Elbow Extension with Shoulder Elevation
Stand with the band under your back foot, your shoulder at about 100 degrees, and the elbow bent at 90 degrees. Stabilize your serving arm using the other hand, if needed, to ensure that the shoulder stays in serving position. Lean your trunk approximately 30 degrees opposite the attachment point to simulate the serving position and extend your elbow. Slowly return to the starting position and repeat. Avoid placing your shoulders in the overhead position because during service the shoulder is elevated only 90 to 100 degrees because of the side bend of the trunk.
Secure one end of a long band to a stationary object. Grasp the ends in both hands and stand with your feet about shoulder width apart. From a golf swing’s starting position, and against the band’s resistance, move your arms to the take-back position of the swing. Make a golf swing, complete with follow-through against the band’s resistance.
Swim Pull Through
Attach the middle of the band to a secure object in front of you at waist height or slightly higher. Start with your knees slightly bent and you trunk bent 90 degrees. Grab one end in the band with each hand with your arms lightly forward nd your head in a neutral position. Pull your arms back, simulating the pull-through phase of swimming, and slowly return to the starting position.
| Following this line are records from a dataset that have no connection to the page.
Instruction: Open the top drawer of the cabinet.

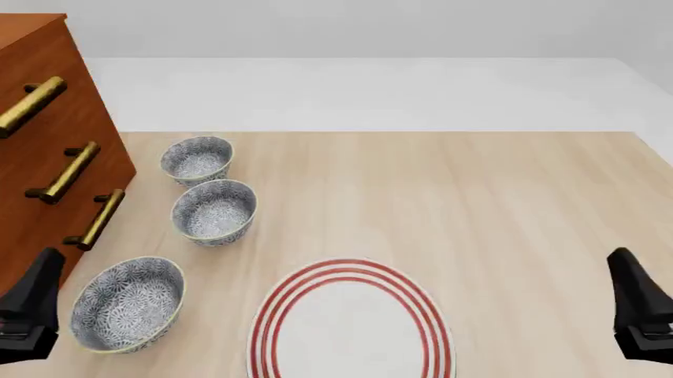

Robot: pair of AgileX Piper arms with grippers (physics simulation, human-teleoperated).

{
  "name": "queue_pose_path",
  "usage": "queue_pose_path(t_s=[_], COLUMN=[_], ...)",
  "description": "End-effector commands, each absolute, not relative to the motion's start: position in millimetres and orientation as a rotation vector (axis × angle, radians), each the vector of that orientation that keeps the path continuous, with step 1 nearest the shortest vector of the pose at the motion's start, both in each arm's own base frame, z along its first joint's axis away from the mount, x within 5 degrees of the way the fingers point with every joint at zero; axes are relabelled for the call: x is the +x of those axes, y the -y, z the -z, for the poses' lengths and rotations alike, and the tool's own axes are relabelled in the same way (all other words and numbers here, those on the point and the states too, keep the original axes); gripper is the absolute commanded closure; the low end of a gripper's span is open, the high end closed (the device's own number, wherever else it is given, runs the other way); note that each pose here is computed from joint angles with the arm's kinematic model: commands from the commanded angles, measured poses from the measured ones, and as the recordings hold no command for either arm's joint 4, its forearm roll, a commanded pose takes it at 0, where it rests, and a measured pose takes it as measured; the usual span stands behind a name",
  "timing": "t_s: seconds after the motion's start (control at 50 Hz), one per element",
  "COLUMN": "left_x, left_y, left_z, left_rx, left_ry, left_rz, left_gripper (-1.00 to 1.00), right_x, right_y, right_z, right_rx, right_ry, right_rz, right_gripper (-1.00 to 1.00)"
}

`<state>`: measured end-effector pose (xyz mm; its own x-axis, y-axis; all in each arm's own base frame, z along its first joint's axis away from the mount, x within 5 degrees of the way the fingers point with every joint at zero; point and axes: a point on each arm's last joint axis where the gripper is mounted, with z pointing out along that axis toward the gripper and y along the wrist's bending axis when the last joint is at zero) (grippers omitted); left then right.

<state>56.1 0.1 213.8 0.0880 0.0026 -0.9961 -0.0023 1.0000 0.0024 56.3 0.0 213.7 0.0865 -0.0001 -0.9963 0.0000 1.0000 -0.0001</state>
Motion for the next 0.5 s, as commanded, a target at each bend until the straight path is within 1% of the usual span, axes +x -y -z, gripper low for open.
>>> queue_pose_path(t_s=[0.02,0.3,0.5], left_x=[57,58,54], left_y=[-1,-2,-3], left_z=[-213,-216,-241], left_rx=[-0.025,-0.004,0.07], left_ry=[-1.488,-1.494,-1.417], left_rz=[-0.013,-0.055,-0.187], left_gripper=[-1.0,-1.0,-1.0], right_x=[57,57,57], right_y=[0,0,0], right_z=[-214,-214,-214], right_rx=[0.0,0.0,0.0], right_ry=[-1.485,-1.485,-1.485], right_rz=[0.0,0.0,0.0], right_gripper=[-1.0,-1.0,-1.0])
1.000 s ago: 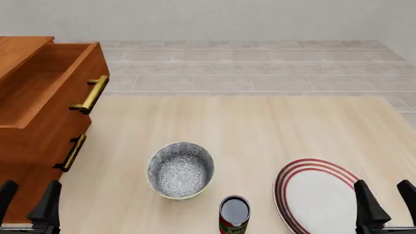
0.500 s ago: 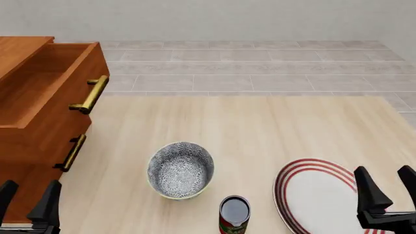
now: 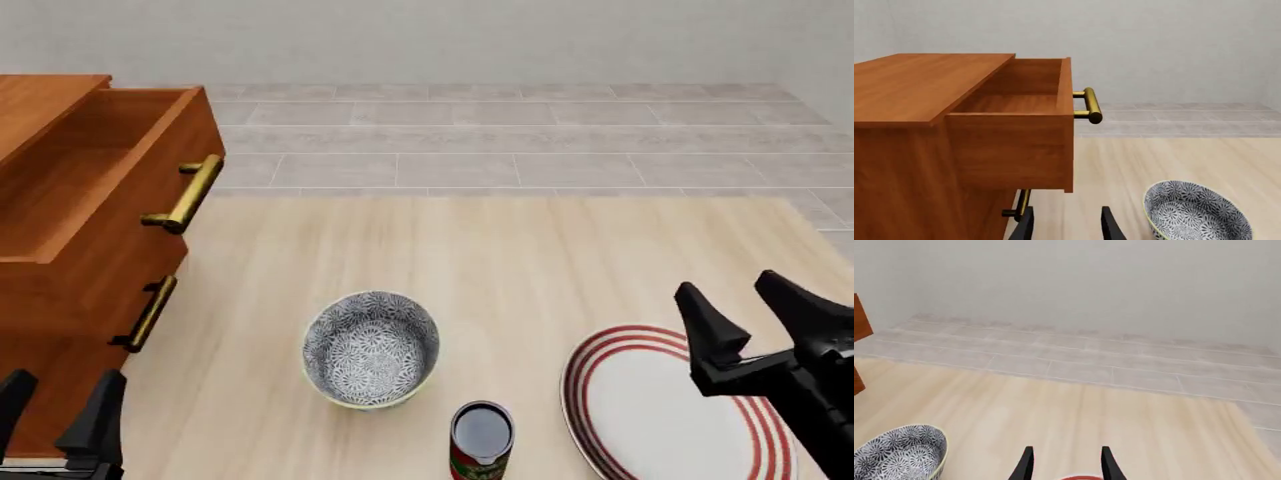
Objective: Put the bowl on the plate.
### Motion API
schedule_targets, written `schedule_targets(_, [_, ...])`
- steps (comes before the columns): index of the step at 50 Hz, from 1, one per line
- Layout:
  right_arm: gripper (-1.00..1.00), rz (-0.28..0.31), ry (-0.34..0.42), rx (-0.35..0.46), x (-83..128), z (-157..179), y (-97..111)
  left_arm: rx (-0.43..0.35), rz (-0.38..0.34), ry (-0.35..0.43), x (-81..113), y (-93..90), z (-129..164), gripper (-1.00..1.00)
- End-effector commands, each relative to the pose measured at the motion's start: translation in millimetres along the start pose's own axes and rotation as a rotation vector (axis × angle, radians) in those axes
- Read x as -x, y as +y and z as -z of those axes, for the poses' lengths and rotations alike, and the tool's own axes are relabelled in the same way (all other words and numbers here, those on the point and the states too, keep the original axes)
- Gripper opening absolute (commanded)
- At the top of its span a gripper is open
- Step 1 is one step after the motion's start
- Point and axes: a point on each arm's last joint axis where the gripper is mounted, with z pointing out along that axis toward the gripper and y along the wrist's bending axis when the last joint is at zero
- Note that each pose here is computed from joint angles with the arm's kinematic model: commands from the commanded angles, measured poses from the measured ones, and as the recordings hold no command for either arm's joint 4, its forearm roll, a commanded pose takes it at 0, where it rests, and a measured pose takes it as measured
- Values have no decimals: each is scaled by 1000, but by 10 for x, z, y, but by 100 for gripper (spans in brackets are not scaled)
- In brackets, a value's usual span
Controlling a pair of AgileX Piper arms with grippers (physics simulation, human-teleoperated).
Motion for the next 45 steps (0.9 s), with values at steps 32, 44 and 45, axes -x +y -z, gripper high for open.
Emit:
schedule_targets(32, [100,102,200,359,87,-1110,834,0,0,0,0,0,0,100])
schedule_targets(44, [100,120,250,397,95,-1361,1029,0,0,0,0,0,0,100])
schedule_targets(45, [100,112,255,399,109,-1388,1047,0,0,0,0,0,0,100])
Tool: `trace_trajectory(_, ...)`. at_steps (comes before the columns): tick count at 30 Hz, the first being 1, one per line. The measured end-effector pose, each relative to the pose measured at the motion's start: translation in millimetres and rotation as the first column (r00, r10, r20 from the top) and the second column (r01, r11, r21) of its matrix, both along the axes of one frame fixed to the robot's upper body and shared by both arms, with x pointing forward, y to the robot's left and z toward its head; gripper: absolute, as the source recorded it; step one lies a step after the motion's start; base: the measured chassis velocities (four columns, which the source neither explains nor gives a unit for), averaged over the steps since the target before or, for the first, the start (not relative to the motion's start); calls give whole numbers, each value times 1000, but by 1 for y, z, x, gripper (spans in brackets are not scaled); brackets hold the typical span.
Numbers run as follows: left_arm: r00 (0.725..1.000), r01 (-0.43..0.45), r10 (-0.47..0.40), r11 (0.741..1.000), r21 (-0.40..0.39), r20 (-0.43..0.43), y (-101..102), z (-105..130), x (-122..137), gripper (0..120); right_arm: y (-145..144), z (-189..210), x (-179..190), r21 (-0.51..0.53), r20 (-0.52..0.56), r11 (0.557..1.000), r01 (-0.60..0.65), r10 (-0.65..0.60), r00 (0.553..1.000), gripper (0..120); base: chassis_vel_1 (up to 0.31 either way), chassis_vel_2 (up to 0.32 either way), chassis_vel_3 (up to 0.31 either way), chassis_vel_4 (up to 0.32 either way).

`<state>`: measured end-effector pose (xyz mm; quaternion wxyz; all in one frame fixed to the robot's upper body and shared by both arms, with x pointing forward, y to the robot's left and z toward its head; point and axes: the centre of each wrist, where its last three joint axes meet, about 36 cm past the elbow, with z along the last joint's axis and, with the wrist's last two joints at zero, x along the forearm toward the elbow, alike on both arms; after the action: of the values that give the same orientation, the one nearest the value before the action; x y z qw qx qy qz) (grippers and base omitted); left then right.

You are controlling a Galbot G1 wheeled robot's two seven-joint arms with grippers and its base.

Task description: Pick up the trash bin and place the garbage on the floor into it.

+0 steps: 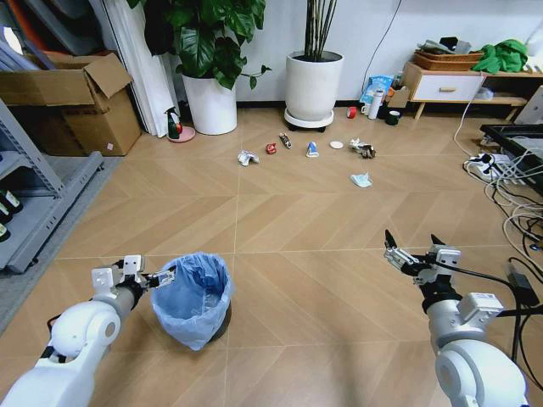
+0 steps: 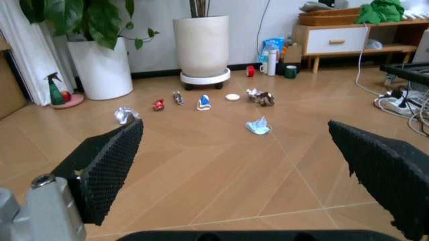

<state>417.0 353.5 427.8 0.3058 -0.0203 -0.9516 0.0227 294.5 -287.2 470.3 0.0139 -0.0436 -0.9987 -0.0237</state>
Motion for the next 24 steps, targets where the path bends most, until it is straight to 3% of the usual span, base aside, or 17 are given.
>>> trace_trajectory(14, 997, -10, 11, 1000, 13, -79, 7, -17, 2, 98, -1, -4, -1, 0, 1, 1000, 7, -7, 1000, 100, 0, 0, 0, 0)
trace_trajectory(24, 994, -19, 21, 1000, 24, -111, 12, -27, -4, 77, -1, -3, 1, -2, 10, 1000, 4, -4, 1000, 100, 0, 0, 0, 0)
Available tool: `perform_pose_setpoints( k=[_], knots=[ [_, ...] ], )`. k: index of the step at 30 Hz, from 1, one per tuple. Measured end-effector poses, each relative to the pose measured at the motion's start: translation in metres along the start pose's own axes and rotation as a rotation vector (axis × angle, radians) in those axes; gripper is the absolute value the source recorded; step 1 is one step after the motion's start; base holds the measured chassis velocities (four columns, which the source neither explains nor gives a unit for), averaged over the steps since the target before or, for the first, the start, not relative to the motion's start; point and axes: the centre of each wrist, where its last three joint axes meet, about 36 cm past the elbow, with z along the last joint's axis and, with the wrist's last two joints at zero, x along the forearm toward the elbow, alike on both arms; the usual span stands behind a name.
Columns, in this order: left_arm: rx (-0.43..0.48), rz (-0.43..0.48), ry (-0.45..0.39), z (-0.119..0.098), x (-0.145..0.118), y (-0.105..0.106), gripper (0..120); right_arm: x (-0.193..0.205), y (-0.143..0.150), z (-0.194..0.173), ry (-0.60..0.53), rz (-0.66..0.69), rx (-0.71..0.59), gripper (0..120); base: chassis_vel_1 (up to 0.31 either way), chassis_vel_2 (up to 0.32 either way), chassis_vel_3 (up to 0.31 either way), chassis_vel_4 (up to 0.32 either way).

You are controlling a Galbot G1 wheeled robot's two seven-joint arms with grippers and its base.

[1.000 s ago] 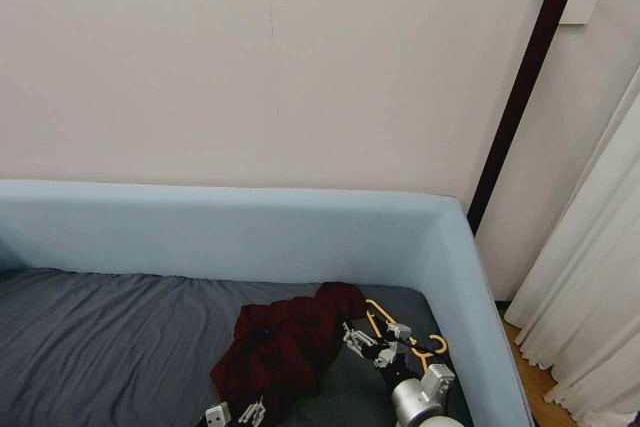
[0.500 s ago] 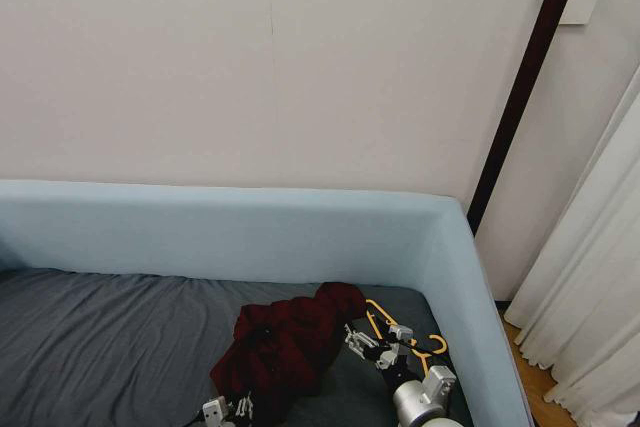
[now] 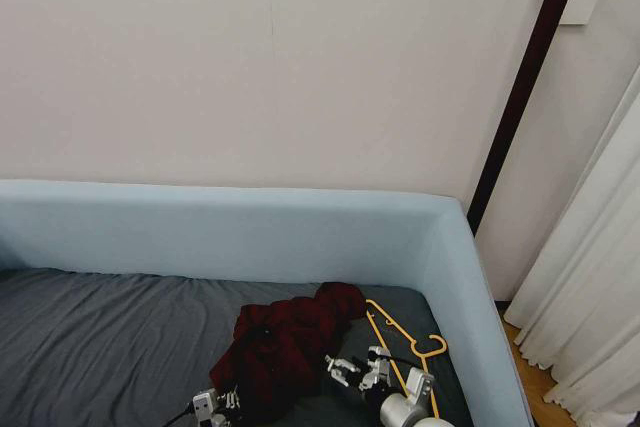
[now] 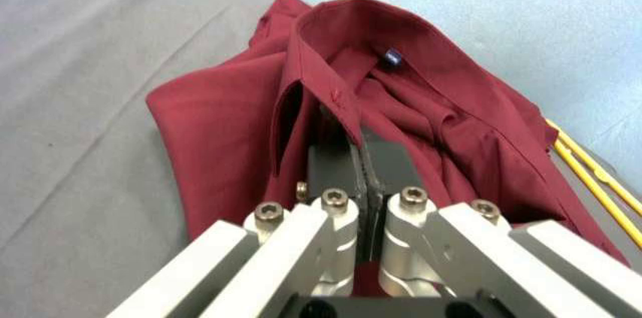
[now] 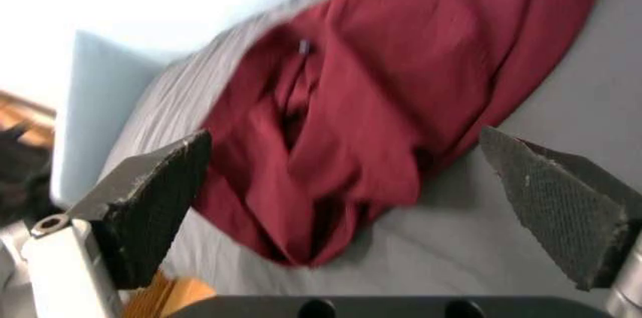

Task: Pick up the clothes from the sofa and hang them on the clothes hanger.

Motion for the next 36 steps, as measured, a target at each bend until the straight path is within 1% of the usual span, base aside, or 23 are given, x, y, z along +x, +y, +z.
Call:
perform_pose_setpoints(
  k=[2,3,5,6,10,19,25,27,28,30,32,33,36],
  knots=[
    [-0.007,-0.001,-0.002,-0.001,0.003,0.0,0,-0.011,-0.012,0.014,0.009,-0.023,-0.017,100,0.0,0.0,0.0,0.0],
    [-0.01,-0.003,-0.004,-0.003,0.004,0.001,0,-0.017,-0.015,0.019,-0.002,-0.013,-0.03,100,0.0,0.0,0.0,0.0],
    [-0.015,-0.006,-0.008,-0.006,0.007,0.002,0,-0.029,-0.014,0.026,-0.039,0.027,-0.068,100,0.0,0.0,0.0,0.0],
    [-0.015,-0.006,-0.008,-0.006,0.007,0.002,0,-0.029,-0.014,0.026,-0.039,0.027,-0.068,100,0.0,0.0,0.0,0.0],
    [-0.022,-0.011,-0.013,-0.009,0.012,0.005,0,-0.045,-0.008,0.025,-0.087,0.076,-0.153,100,0.0,0.0,0.0,0.0],
    [-0.018,-0.014,-0.02,-0.01,0.014,0.003,0,-0.051,-0.008,0.031,-0.044,0.104,-0.196,100,0.0,0.0,0.0,0.0],
    [-0.022,-0.016,-0.022,-0.011,0.015,0.003,0,-0.052,0.0,0.041,-0.035,0.07,-0.216,99,0.0,0.0,0.0,0.0],
    [-0.025,-0.017,-0.019,-0.01,0.016,0.003,0,-0.053,0.001,0.044,-0.037,0.06,-0.212,92,0.0,0.0,0.0,0.0],
    [-0.025,-0.017,-0.019,-0.01,0.016,0.003,0,-0.053,0.001,0.044,-0.037,0.06,-0.212,92,0.0,0.0,0.0,0.0],
    [-0.027,-0.018,-0.017,-0.009,0.017,0.003,0,-0.053,0.002,0.046,-0.041,0.051,-0.209,85,0.0,0.0,0.0,0.0],
    [-0.03,-0.02,-0.015,-0.008,0.017,0.005,0,-0.054,0.002,0.048,-0.048,0.042,-0.198,73,0.0,0.0,0.0,0.0],
    [-0.03,-0.02,-0.015,-0.008,0.017,0.005,0,-0.054,0.002,0.048,-0.048,0.042,-0.198,73,0.0,0.0,0.0,0.0],
    [-0.03,-0.02,-0.016,-0.008,0.016,0.005,0,-0.053,0.002,0.049,-0.055,0.037,-0.191,63,0.0,0.0,0.0,0.0]
  ],
)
Wrap the middle of a long band around your waist and attach the ends of the band to a sturdy object behind you at floor level or have a partner hold the ends. Crouch down and then jump forward, forcefully enough to elicit light to moderate resistance from the band.
Putting it Together
Perform your agility, power and speed workout three times per week on alternate days. Select 4 of the above exercises and perform three sets of 12-14 repetitions on each movement. Rest for 30-45 seconds between sets.